▶ [Activity]:
Could you output only the lines from the one containing "Segment the green" through the last line of the data, both included?

*** Opening of Exercise materials ***

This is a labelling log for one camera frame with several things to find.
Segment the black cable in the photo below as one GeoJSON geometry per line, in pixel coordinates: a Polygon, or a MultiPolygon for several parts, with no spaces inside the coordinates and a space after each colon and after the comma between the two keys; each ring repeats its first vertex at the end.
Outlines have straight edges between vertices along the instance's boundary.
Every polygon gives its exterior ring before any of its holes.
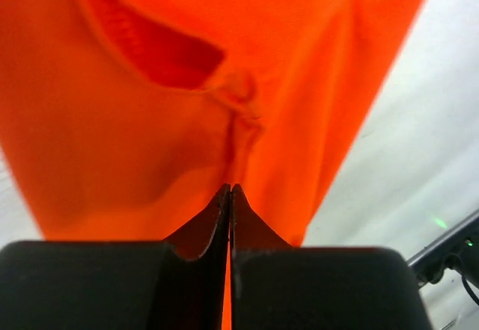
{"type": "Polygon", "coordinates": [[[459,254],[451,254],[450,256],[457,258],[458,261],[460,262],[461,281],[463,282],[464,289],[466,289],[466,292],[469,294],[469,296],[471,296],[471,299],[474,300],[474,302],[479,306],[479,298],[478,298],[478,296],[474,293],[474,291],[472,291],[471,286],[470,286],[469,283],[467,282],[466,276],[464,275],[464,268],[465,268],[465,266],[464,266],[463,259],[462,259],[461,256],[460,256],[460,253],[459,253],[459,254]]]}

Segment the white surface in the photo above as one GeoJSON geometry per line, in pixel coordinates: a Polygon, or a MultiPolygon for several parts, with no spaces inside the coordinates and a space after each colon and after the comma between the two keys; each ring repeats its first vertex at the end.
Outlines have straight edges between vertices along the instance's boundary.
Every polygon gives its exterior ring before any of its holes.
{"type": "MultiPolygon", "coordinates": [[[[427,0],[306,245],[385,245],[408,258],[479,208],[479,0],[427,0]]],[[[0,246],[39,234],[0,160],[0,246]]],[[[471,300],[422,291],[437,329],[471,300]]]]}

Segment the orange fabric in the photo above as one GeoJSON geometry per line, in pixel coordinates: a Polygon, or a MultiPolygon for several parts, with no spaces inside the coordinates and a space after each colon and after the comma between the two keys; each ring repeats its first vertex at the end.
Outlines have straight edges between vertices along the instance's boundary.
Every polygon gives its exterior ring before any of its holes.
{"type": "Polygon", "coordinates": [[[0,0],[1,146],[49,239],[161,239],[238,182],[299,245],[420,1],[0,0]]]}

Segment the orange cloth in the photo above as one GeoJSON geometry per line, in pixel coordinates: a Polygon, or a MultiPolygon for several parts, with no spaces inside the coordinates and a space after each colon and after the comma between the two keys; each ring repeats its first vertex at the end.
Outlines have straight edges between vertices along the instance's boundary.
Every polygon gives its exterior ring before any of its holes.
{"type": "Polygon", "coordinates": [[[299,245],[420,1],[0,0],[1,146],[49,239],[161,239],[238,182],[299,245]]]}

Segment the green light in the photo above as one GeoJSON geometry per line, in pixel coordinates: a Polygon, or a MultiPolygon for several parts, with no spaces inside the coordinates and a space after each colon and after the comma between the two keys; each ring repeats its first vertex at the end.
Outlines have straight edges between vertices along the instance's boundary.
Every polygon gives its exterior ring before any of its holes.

*** Close of Exercise materials ***

▶ [Task solution]:
Segment the green light in the photo above as one GeoJSON geometry per line, in pixel coordinates: a Polygon, or a MultiPolygon for several parts, with no spaces inside the coordinates and a space after each colon and after the comma between the two keys; each ring repeats its first vertex at the end.
Outlines have straight edges between vertices along the instance's boundary.
Every polygon gives its exterior ring before any of its holes.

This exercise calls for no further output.